Mumbai: Beneath the gloom gripping Indian equities, a quiet rally is reshaping parts of the market. Even as foreign investors pull money out, crude prices climb and benchmark indices struggle for direction, a narrow band of companies tied to infrastructure, industrials and commodities is emerging as a standout winner.
A Mint analysis of 1,431 BSE-listed stocks with a market capitalization of more than ₹1,000 crore shows that while nearly 47% of companies remain in the red so far in 2026, 64 stocks—or nearly 5% of the universe—have posted outsized gains of more than 50%.
Additionally, around 150 stocks gained between 25% and 50%, 245 rose by 10% to 25%, and another 294 recorded modest gains of up to 10%.
Sectoral concentration
Notably, one-third of these high-performers are concentrated within the capital goods, industrials, and commodity-linked sectors, prompting a closer look at their drivers. Key movers include Sterlite Technologies, whose stock price quadrupled, along with GE Power India and Aeroflex Industries—a manufacturer of metallic flexible flow solutions—both of which have doubled year-to-date.
According to Gurmeet Singh Chawla, managing director at Master Portfolio Services, this sharp outperformance in a narrow set of stocks reflects a market that is rewarding earnings clarity over everything else.
“Capital goods, industrials, and commodity-linked sectors have been the clearest winners due to the government’s sustained infrastructure push, a revival in private capex, and order inflows that give companies genuine multi-year revenue visibility,” he said. “The global shift away from China as a sole manufacturing base has added another structural tailwind for domestic industrial capacity.”
Tanvi Kanchan, associate director, Anand Rathi Share & Stock Brokers echoed this thought, "This is a high-conviction, fundamentally anchored rally concentrated in sectors where earnings delivery, order visibility, and policy tailwinds have aligned simultaneously.

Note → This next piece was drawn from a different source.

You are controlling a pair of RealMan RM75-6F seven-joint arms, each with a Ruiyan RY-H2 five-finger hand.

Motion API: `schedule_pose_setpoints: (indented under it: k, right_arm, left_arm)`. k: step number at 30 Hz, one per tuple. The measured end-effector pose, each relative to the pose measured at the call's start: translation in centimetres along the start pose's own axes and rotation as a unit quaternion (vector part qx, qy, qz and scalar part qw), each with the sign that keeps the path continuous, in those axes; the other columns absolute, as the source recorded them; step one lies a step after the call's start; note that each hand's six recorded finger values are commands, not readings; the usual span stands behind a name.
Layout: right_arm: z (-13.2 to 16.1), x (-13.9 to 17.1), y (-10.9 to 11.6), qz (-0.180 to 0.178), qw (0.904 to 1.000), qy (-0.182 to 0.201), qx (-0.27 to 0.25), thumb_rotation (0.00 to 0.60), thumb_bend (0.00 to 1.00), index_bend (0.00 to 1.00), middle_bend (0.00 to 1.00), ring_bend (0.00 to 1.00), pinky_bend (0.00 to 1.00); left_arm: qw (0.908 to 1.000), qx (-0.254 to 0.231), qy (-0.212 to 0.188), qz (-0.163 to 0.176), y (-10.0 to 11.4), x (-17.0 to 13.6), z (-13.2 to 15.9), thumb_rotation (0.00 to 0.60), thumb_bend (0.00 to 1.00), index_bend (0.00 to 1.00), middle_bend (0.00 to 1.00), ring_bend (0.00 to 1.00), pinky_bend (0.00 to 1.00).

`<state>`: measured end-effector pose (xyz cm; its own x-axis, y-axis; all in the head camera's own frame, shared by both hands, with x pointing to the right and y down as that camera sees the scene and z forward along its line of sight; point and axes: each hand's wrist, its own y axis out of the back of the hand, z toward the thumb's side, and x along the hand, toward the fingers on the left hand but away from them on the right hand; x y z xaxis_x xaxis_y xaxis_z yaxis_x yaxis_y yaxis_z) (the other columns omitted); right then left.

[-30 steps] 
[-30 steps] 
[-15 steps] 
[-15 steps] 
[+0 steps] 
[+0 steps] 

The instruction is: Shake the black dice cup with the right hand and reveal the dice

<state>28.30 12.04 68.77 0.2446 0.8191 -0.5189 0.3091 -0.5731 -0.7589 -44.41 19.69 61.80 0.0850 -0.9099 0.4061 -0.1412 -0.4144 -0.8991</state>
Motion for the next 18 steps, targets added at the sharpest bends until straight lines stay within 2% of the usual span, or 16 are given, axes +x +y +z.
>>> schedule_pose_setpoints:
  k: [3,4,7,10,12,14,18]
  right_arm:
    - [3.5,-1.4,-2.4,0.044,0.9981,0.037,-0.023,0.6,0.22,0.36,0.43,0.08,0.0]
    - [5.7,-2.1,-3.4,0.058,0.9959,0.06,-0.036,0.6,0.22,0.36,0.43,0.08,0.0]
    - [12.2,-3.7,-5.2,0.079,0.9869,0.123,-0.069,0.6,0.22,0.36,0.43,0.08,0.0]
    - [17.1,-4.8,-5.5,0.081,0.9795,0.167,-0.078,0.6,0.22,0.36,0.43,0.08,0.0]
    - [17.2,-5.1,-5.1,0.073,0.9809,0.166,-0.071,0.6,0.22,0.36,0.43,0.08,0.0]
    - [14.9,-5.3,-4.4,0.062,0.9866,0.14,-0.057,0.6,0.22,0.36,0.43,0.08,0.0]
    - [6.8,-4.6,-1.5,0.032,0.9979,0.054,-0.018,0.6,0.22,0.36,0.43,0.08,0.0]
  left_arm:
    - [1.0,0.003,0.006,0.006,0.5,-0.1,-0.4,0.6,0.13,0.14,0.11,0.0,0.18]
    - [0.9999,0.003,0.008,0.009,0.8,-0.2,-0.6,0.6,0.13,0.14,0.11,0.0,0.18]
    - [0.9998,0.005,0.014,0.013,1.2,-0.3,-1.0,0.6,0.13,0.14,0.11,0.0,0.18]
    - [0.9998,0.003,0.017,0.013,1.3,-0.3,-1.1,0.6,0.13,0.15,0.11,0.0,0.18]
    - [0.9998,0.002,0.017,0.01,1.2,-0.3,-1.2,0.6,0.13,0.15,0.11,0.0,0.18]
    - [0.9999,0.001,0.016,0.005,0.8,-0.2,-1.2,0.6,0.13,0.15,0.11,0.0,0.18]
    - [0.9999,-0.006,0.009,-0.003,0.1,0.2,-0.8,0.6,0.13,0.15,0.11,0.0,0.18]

The concentration of outperformers in capital goods, industrials, and commodity-linked sectors reflects the intersection of three structural forces operating in parallel."
Chawla emphasized that at the company level, lower debt, improved capacity utilization, and operating leverage are translating revenue growth more effectively into profits.
While FY26 data for many firms is still awaited, their strengthening balance sheets are already evident.
For instance, Schneider Electric Infrastructure—part of the Schneider Electric Group—has surged over 70% this year. CMIE data shows its debt-to-equity ratio fell significantly from 1.4 in FY24 to 0.7 by FY25.
TD Power Systems, a global AC generator manufacturer with a ₹19,000-crore market cap, has jumped 70% year-to-date. This momentum is supported by margin expansion, which rose from 14.7% to 15.4% over the previous two fiscal years, signalling fundamental strength ahead of its FY26 results.
Familiar names in the commodity-linked space include Welspun Corp and Gallantt Ispat (a manufacturer of a wide gamut of iron and steel products), which have risen around 59% and 62%, respectively, this year.
“Commodity businesses have benefited from stable pricing and steady domestic demand, while defence, railways, power equipment, and engineering firms remain attractive given the size and longevity of their order books,” Chawla noted.
Headwinds ahead?
While the performance has been impressive, fresh uncertainties—ranging from rising crude oil prices to geopolitical friction and supply chain bottlenecks—are casting a shadow.
Consequently, the sustainability of this rally remains a concern, leaving investors to question whether the structural outlook for these sectors remains fundamentally intact.
Experts anticipate some short-term hiccups but remain optimistic about the long-term structural outlook for these sectors.
“Higher crude prices, geopolitical tensions and logistics disruptions can squeeze margins, slow procurement decisions and delay project execution,” Chawla said, adding that these are not small concerns for companies with significant international exposure or high import dependence.
“But they are more likely to cause delays than damage the cycle itself”, he said.